__Task brief__
Your job with the data below is to output exactly the lines from the one holding "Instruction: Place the" down to the one holding "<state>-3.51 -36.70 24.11", both included, and no others.

__Data__

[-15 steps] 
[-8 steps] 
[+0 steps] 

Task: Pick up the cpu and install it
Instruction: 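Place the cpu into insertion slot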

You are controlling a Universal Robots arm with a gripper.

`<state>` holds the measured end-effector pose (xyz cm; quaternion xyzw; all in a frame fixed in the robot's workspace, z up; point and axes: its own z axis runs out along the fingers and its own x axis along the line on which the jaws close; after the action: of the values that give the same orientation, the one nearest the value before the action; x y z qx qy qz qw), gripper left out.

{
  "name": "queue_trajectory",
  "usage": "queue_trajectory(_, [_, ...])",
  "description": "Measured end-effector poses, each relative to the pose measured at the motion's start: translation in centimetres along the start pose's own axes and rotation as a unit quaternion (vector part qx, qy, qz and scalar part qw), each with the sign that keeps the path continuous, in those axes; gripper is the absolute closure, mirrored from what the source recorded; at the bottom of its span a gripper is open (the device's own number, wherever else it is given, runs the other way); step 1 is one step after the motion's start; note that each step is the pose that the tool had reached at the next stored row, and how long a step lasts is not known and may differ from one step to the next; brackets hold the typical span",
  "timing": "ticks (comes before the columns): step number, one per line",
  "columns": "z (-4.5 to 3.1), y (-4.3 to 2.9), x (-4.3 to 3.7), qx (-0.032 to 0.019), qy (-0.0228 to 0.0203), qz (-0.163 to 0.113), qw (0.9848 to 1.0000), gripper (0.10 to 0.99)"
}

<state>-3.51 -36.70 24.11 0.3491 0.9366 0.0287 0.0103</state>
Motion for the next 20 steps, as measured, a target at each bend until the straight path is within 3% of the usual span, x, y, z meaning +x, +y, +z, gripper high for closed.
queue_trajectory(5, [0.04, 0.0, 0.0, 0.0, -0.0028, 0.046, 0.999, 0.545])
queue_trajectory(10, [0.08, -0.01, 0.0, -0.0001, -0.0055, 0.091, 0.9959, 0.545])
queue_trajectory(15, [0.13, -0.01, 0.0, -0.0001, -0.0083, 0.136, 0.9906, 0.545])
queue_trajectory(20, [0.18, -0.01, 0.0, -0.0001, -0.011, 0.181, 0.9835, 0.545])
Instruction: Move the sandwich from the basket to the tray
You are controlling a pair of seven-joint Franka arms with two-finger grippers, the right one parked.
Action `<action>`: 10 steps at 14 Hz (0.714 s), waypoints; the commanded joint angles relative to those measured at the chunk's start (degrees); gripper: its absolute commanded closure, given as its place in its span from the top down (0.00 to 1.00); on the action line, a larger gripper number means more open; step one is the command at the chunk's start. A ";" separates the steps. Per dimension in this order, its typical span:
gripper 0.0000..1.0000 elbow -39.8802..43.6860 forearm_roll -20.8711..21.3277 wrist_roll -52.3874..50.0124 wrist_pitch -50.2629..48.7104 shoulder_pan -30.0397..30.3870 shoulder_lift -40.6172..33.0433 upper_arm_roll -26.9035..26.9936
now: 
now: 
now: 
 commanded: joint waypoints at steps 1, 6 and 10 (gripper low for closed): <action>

__Response for this exercise__
Instruction: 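Place the cpu into insertion slot
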
You are controlling a Universal Robots arm with a gripper.

`<state>` holds the measured end-effector pose (xyz cm; quaternion xyzw; all in a frame fixed in the robot's workspace, z up; point and axes: its own z axis runs out along the fingers and its own x axis along the line on which the jaws close; after the action: of the values that give the same orientation, the one nearest the value before the action; x y z qx qy qz qw), gripper left out.

{
  "name": "queue_trajectory",
  "usage": "queue_trajectory(_, [_, ...])",
  "description": "Measured end-effector poses, each relative to the pose measured at the motion's start: translation in centimetres along the start pose's own axes and rotation as a unit quaternion (vector part qx, qy, qz and scalar part qw), each with the sign that keeps the path continuous, in those axes; gripper is the absolute closure, mirrored from what the source recorded; at the bottom of its span a gripper is open (the device's own number, wherever else it is given, runs the other way); step 1 is one step after the motion's start; note that each step is the pose that the tool had reached at the next stored row, and how long a step lasts is not known and may differ from one step to the next; brackets hold the typical span",
  "timing": "ticks (comes before the columns): step number, one per line",
  "columns": "z (-4.5 to 3.1), y (-4.3 to 2.9), x (-4.3 to 3.7), qx (-0.032 to 0.019), qy (-0.0228 to 0.0203), qz (-0.163 to 0.113), qw (0.9848 to 1.0000), gripper (0.10 to 0.99)"
}

<state>-3.51 -36.70 24.11 0.3491 0.9366 0.0287 0.0103</state>

The work on this exercise is now complete.